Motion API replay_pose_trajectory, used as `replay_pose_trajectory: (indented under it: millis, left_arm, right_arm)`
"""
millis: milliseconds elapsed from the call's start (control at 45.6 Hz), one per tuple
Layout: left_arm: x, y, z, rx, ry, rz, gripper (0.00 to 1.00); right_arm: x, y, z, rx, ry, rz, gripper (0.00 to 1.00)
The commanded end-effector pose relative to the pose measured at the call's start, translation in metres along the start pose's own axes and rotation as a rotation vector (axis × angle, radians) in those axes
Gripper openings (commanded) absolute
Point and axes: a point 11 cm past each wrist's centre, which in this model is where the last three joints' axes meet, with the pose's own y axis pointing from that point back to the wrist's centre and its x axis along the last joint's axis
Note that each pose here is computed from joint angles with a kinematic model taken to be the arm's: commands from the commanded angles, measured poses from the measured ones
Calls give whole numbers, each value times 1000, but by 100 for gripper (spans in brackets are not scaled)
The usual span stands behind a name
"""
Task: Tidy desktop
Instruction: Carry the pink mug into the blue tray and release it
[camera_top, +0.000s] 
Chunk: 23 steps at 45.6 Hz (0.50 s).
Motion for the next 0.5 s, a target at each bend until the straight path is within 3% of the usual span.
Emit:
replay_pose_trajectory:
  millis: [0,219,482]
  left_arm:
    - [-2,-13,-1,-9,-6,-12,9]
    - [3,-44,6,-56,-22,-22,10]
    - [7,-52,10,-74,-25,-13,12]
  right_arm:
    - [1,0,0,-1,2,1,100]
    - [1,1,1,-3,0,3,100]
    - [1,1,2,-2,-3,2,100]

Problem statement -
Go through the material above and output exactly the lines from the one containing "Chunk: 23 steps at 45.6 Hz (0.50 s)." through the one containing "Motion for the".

Output of the exercise -
Chunk: 23 steps at 45.6 Hz (0.50 s).
Motion for the next 0.5 s, a target at each bend until the straight path is within 3% of the usual span.

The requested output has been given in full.